# refurbished milking machines



## mailman (May 8, 2004)

Hello, on Ebay I noticed there are a few that are selling refurbished milking machines. Are these a bad idea to purchase? Alot to go wrong with them? Does anyone have an experience with buying one of these from Ebay?
thanks....Dennis


----------



## familytrees (May 30, 2003)

Dennis,

I bought a refurbished milker from a guy on ebay. His name is Mike Perry (Perry's Milkers) and he lives in Jennings, Louisiana. He sells a lot of milkers on ebay. The first one I got from him, the vacuum pump didn't work; he first tried walking me through checking different things on the pump and whne that didn't work, he paid the postage for me to send the pump back to him and he sent me a different one and paid the postage on it, too. I've had that pump for over a year now and it works great.

Also, just a few weeks ago, one of the parts on the pump broke. I was a minor part, so I emailed this same guy and asked him how much he would charge me for a new part. He emailed me back and said he would sent me the parts at no charge, not even shipping (and this was a year after I bought the equipment from him).

In short, if I were going to buy one on ebay, I would go with this guy. He is really willing to work with you to make sure you get what you need and he believes in service after the sale.

Hope this helps,
Jeff


----------



## BiGtImEfArMeRs4 (Oct 23, 2004)

We just received our milker from him last Friday. The pulsator did'nt work right, so we emailed him, and he is helping us with it. If you are looking for one, he is definitly the guy to get from. He is very helpfull and the milkers are pretty darn good! Good luck!
Heather


----------



## MissKitty (Mar 16, 2005)

we have Jersey milk cows and we bought a milking machine from Mike also...It works great...everything up to snuff...had it about 4 months and very satsified...Mike Perry is a nice persone and good to deal with...Matt and MissKitty highly recommend him...MissKitty


----------



## A'sta at Hofstead (Sep 20, 2006)

Reviving this... I see he has one for sale on Ebay. 
We have a vacuum pump already from our neon plant that we don't use.... does anyone have plans for building your own milking machine? 
Perhaps I will drop him a line and he would sell us one without the pump?
Thinking out loud, we may be getting some bred goats, and will be breeding our two nubians in the spring.


----------



## 65284 (Sep 17, 2003)

I put together a milker from items I bought off of Ebay. There are a lot of bucket milkers on there all of the time. 

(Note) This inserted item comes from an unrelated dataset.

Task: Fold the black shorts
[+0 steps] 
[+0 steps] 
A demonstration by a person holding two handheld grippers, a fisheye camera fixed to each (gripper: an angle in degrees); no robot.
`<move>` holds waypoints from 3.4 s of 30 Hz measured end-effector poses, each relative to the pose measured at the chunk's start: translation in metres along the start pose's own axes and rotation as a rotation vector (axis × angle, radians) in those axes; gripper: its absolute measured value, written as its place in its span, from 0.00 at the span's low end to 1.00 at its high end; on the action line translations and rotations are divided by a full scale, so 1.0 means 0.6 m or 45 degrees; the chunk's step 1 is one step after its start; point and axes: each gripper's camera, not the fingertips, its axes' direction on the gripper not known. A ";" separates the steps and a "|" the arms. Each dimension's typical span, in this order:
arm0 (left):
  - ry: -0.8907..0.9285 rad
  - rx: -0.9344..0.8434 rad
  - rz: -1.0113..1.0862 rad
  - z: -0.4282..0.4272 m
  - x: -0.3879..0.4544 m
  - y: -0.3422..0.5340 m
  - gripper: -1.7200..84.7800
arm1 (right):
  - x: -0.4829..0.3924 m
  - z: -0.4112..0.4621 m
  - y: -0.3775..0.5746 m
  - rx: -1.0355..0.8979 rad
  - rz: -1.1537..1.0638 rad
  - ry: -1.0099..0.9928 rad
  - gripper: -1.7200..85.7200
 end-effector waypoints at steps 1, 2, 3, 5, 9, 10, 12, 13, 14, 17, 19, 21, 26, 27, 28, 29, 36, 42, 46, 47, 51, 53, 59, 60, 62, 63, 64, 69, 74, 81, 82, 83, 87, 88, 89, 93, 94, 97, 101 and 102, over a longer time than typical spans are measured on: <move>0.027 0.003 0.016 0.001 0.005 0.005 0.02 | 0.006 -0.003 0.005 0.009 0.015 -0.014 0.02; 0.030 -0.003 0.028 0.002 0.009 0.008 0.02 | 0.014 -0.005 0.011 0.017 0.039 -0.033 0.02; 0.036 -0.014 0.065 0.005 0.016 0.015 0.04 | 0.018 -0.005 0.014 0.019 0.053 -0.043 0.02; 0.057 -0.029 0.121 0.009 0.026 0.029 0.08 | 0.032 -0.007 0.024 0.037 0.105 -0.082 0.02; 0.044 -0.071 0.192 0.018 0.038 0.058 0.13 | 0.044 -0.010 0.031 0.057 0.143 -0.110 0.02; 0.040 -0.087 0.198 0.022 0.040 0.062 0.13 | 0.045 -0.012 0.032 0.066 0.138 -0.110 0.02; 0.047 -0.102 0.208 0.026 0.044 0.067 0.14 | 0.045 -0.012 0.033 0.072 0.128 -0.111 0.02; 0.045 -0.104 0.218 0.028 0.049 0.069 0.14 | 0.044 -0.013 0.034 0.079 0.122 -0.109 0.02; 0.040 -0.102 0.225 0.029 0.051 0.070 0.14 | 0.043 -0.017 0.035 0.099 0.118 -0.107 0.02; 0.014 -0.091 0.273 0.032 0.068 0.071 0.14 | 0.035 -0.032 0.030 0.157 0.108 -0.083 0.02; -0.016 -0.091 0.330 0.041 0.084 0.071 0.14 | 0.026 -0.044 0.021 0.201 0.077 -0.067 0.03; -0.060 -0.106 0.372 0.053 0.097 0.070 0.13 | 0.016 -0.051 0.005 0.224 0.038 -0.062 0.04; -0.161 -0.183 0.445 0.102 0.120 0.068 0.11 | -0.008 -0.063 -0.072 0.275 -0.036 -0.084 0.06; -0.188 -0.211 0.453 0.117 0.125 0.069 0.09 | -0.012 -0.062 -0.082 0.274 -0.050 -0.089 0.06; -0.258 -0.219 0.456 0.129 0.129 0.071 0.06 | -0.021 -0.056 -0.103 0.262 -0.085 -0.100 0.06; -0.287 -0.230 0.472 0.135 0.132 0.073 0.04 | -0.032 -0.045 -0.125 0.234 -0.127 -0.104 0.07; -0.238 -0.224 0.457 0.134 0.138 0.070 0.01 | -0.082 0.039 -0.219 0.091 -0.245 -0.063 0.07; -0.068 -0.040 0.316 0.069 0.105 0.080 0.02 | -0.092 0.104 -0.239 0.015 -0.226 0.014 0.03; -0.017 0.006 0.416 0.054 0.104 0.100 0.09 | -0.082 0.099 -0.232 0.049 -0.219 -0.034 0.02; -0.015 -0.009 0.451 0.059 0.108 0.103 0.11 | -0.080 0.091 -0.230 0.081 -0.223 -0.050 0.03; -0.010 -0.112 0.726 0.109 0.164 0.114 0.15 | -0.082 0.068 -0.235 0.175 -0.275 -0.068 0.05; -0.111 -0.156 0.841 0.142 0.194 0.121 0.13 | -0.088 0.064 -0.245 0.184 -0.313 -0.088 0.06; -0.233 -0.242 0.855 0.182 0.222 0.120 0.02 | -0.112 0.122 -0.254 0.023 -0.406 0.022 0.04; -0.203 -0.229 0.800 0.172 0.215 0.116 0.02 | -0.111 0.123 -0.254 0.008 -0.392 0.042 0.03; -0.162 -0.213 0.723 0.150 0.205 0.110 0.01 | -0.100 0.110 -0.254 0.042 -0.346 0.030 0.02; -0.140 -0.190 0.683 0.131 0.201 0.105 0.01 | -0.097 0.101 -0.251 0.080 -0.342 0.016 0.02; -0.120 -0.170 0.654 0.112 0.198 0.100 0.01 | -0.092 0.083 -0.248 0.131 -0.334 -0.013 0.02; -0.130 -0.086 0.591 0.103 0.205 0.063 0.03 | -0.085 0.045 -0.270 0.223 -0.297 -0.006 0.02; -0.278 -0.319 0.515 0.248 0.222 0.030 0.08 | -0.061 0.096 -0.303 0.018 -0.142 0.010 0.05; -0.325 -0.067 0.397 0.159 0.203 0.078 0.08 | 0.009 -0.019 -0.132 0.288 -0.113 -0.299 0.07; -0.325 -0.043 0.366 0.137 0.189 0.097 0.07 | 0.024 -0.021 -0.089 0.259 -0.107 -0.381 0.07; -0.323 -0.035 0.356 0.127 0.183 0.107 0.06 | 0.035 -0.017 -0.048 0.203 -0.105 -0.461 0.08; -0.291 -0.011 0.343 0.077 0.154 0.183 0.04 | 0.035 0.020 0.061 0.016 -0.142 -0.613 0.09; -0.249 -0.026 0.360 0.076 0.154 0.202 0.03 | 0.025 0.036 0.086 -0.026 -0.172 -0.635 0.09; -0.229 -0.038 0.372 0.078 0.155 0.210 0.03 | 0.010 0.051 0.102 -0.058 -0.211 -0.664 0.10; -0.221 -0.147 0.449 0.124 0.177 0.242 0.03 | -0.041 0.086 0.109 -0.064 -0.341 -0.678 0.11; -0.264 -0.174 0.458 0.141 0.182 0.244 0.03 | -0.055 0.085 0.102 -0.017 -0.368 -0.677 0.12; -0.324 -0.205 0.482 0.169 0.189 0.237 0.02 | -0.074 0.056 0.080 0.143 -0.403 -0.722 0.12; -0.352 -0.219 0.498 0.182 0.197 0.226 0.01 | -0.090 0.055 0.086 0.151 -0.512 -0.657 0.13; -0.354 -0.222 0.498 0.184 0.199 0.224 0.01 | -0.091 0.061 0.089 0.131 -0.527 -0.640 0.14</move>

I bought an old Univesal milker then called Hamby Dairy supply. He fixed me up with new inflations, hoses, and lid gasket, great folks to deal with. 

I bought a used Gast vacuum pump and a vacuum controller. A pump made especially for dairy use really isn't needed. Any vacuum pump that will pull around 15 inches of mercury and move 4-5 cfm of air will work. 

I put the whole thing together for just over $300.00 and it works perfectly. If you aren't familiar with milkers I would suggest a Surge. They made millions of them, so lots of them on Ebay, most very reasonable, and parts are readily available. Buy an extra pulsator, get a pulsator rebuild kit from Hamby, they are very simple devices to work on, so you have a spare, and you are good to go.

What I have described is basically what the folks selling reconditioned units are doing, do it yourself save a lot of money.


----------



## francismilker (Jan 12, 2006)

I realize this is an extremely old thread but I thought I'd jump in. Mike is a very good seller to deal with. 
I might add I too put one together off of pieces and parts I bought off of ebay and what I've ended up with is a "69/70/71 automobile" as the song goes. Everytime I have something go wrong with it I have to surf the internet trying to cross reference part numbers from one dealer to the next trying to find parts. I'd recommend getting one that's a complete unit if I done it again.


----------



## tab (Aug 20, 2002)

What is a reasonable cost to pay for one of these? Is there a big difference between goat and bovine milkers? If I could get a milker that would remove one of the big gripes dh has about any critter that milks. Bwahaha, look honey what I just bought with the money I have saved from selling eggs and chickens .


----------



## Alice In TX/MO (May 10, 2002)

The only difference is the number of lines and inflations. Two for goats, four for cows.


----------



## tab (Aug 20, 2002)

Same amount of pressure? I haven't milked either by hand in years but it seems like goats milk easier than cows but memories aren't always accurate.


----------



## Madfarmer (Mar 22, 2008)

For pics on assembling your own machine from components, lood at Cotton-eyed Does website. You can get everything you need from Parts Dept. I'm NOT the least bit mechanical, & I put mine together for a bit less than $700.

Mr Perry's is right around $600, but I don't think that includes the ballast tank, so you'll spend another 50-75$ on pvc & fittings. You can also PM me for pics of a home-built one-goat system.

Madfarmer


----------